4. Individuals with repeated exposures to xylazine may become dependent and experience severe withdrawal symptoms.
When xylazine is stopped abruptly, severe withdrawal symptoms may develop. However, withdrawal from xylazine is not managed by standard pharmacological OUD treatment (i.e., methadone, buprenorphine, or naltrexone). Clinicians may need to diagnose and manage xylazine withdrawal when treating patients with OUD, either in the acute setting or as part of an outpatient rehabilitation program. Currently, no medications have an FDA-approved indication to manage xylazine withdrawal in symptomatic individuals.
What can health care professionals do?
Health care professionals should consider potential xylazine exposure when patients presenting with an overdose do not respond to naloxone. In these situations, health care professionals should provide supportive measures and consider screening for xylazine using appropriate tests. Additionally, health care professionals who see patients with severe, necrotic skin ulcerations should consider repeated xylazine exposure as part of the differential diagnosis. Finally, health care professionals caring for patients with OUD should monitor patients for withdrawal symptoms not managed by traditional OUD treatments, as this may indicate xylazine withdrawal.

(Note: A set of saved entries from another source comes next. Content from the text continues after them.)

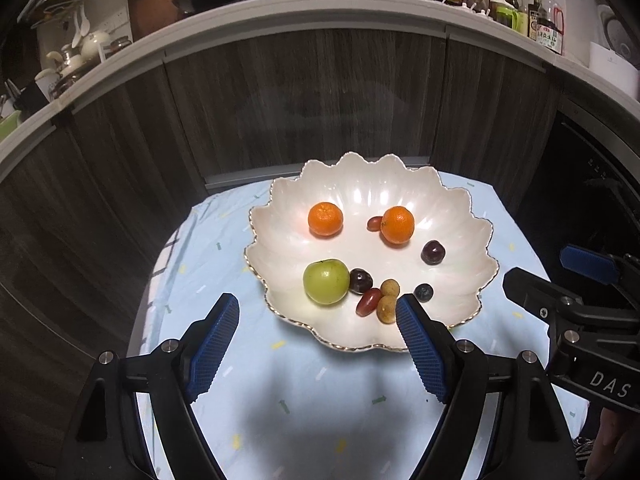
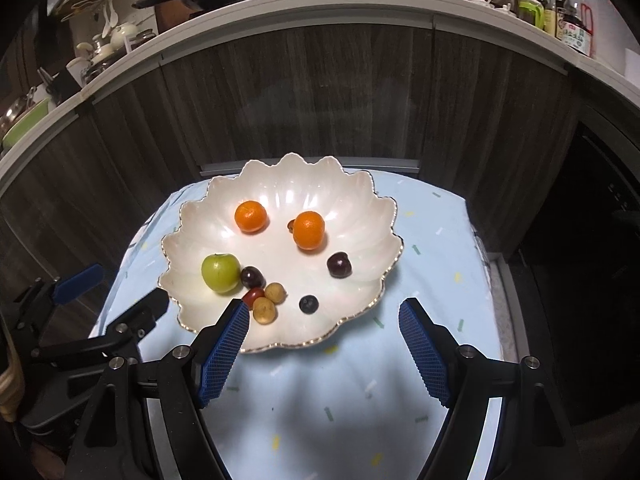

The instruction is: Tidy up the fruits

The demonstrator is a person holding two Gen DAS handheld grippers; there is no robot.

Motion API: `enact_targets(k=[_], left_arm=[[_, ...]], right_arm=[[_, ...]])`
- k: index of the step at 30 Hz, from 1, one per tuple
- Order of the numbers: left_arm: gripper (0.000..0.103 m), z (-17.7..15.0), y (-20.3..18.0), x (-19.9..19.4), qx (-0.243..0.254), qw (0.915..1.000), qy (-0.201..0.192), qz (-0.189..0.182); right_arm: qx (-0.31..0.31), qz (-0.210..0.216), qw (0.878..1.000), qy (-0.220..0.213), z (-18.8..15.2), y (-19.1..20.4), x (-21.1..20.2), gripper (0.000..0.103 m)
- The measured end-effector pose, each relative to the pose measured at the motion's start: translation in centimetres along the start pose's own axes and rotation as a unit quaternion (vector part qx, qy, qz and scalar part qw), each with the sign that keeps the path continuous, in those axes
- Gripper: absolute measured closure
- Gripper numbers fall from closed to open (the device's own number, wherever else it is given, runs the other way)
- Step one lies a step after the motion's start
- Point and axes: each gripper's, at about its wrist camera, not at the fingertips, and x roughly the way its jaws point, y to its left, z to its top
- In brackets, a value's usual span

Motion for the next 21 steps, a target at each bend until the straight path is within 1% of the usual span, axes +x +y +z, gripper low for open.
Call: enact_targets(k=[2,5,9,18,21], left_arm=[[0.02,-0.1,0.1,-0.7,-0.001,1.0,-0.003,0.001],[0.014,-0.4,0.3,-1.8,-0.004,0.9999,-0.009,0.01],[0.014,-0.8,0.6,-2.9,-0.004,0.9997,-0.012,0.019],[0.013,-2.0,1.1,-5.1,-0.009,0.9997,-0.012,0.021],[0.013,-2.4,1.0,-5.7,-0.01,0.9996,-0.013,0.021]], right_arm=[[0.002,-0.001,1.0,-0.002,-0.2,0.0,-0.6,0.025],[0.004,-0.005,1.0,-0.005,-0.7,0.2,-1.6,0.025],[0.005,-0.012,1.0,-0.009,-1.3,0.4,-2.6,0.025],[0.007,-0.023,0.999,-0.021,-2.9,0.9,-4.9,0.025],[0.008,-0.027,0.999,-0.025,-3.3,0.9,-5.5,0.023]])
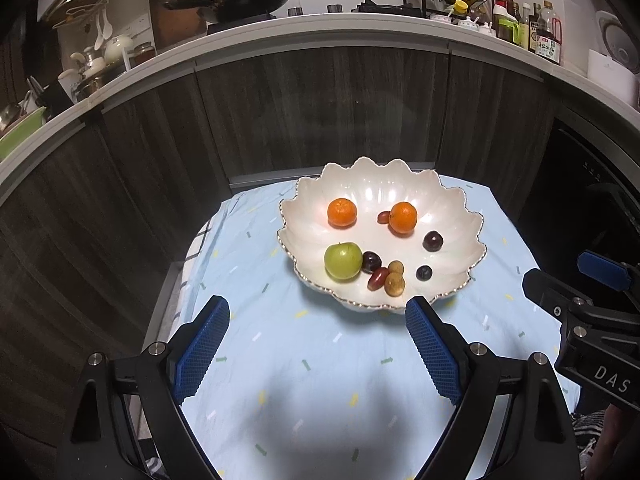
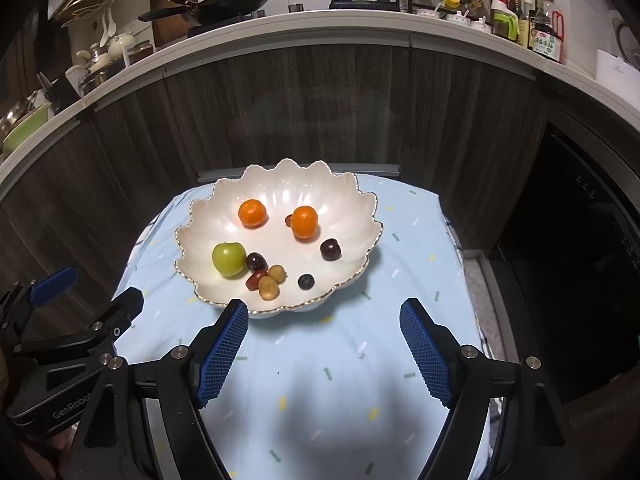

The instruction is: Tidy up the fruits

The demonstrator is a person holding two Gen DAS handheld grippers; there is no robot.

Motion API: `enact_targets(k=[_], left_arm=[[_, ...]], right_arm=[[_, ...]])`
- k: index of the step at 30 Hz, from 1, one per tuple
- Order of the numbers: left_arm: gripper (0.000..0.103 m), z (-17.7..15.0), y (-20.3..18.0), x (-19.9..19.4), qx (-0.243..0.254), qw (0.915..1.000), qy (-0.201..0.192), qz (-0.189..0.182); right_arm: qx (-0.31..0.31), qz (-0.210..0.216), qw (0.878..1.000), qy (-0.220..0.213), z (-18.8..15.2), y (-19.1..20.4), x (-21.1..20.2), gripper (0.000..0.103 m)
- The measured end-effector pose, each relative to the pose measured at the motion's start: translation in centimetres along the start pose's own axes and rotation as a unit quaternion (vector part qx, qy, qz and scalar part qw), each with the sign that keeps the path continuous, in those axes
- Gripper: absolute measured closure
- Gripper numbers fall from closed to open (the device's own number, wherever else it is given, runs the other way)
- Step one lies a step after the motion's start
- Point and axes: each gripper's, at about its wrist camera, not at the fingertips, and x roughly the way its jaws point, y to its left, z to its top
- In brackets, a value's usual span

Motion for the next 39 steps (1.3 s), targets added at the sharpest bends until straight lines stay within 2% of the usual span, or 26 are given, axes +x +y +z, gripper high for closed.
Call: enact_targets(k=[23,33,39], left_arm=[[0.012,-3.6,1.0,-6.1,-0.001,0.9996,-0.021,0.018],[0.012,-5.3,0.9,-9.0,-0.004,0.9987,-0.044,0.026],[0.008,-6.7,0.8,-10.5,-0.004,0.9982,-0.051,0.031]], right_arm=[[-0.009,-0.004,1.0,-0.029,-3.7,1.0,-5.3,0.023],[0.008,-0.01,0.998,-0.065,-5.5,0.6,-8.6,0.023],[0.014,-0.013,0.997,-0.073,-6.8,0.3,-10.0,0.023]])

FDA will continue to monitor for adverse events related to xylazine exposure. FDA encourages health care professionals and patients to report adverse events resulting from possible xylazine exposure to their local health department, poison center, and FDA’s MedWatch Adverse Event Reporting program. Complete and submit MedWatch reports online at www.fda.gov/medwatch/report.htm; or download and complete the form, then submit it via fax at 1-800-FDA-0178.
FDA is particularly interested in obtaining information that health care professionals feel is relevant to better understand the patterns and impact of xylazine use, including, but not limited to: geographic location of xylazine exposure; additional substances involved in suspected xylazine-involved overdose; responses to naloxone or other agents in the context of overdose (including information on dose, route, duration, and outcome); and clinician experience treating skin ulcerations and withdrawal symptoms.